In the case herein, no statutory provision has been identified by the state as authorizing the towing and storage of the defendant's vehicle to be assessed as costs in this proceeding.3 Consequently, we find that the trial court is without authority to assess such expenses under the category of "costs of prosecution," however desirable it might be to do so. Accordingly, the costs incurred by Johnson's Towing and the Wyandot Sheriffs' Office may not be ordered to be paid by appellant as "costs of prosecution."

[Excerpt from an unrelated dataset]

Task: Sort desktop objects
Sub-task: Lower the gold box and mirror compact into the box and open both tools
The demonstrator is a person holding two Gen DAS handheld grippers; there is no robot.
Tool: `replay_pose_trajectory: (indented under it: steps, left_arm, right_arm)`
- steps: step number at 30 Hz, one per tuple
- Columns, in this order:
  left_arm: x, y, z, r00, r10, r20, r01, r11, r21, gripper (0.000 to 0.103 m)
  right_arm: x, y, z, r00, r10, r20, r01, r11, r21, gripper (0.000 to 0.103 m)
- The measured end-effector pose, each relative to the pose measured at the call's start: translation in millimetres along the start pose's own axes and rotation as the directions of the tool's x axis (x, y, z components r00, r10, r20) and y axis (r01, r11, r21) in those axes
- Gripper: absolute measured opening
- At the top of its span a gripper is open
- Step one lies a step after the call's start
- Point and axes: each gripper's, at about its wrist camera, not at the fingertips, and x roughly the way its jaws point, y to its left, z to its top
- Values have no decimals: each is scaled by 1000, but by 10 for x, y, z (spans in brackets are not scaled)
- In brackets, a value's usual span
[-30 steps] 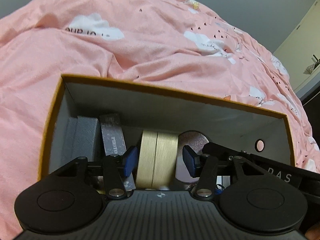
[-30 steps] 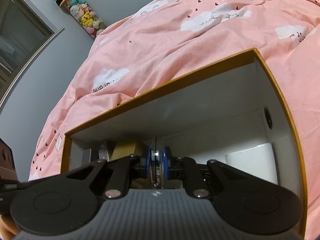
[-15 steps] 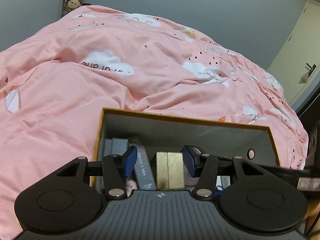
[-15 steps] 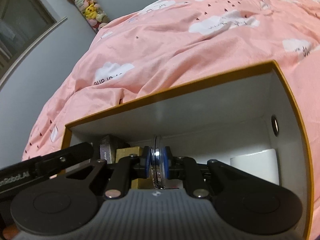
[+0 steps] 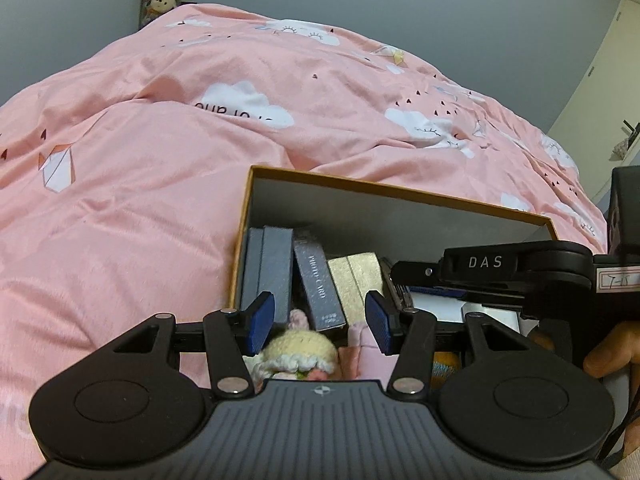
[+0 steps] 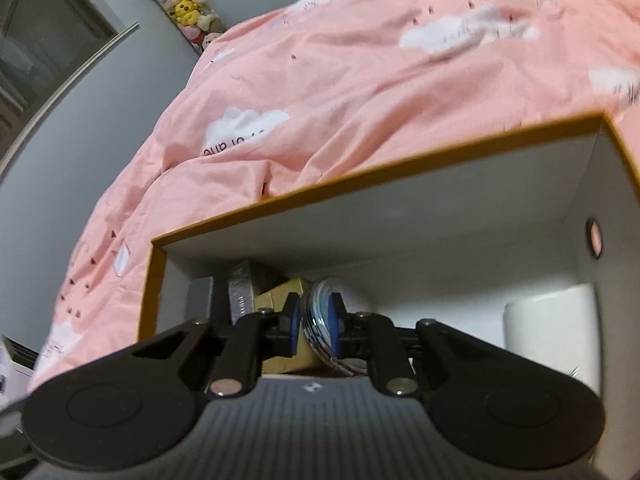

{¶ 23} Based on our foregoing analysis, appellant's single assignment of error is sustained. Having found error prejudicial to the appellant herein, in the particulars assigned and argued, we reverse the judgment of the trial court as to the order of restitution, and affirm the judgment in all other respects. The matter is remanded for further proceedings consistent with this opinion.
Judgment Reversed and Cause Remanded. Bryant, J., and Rogers, J., concur.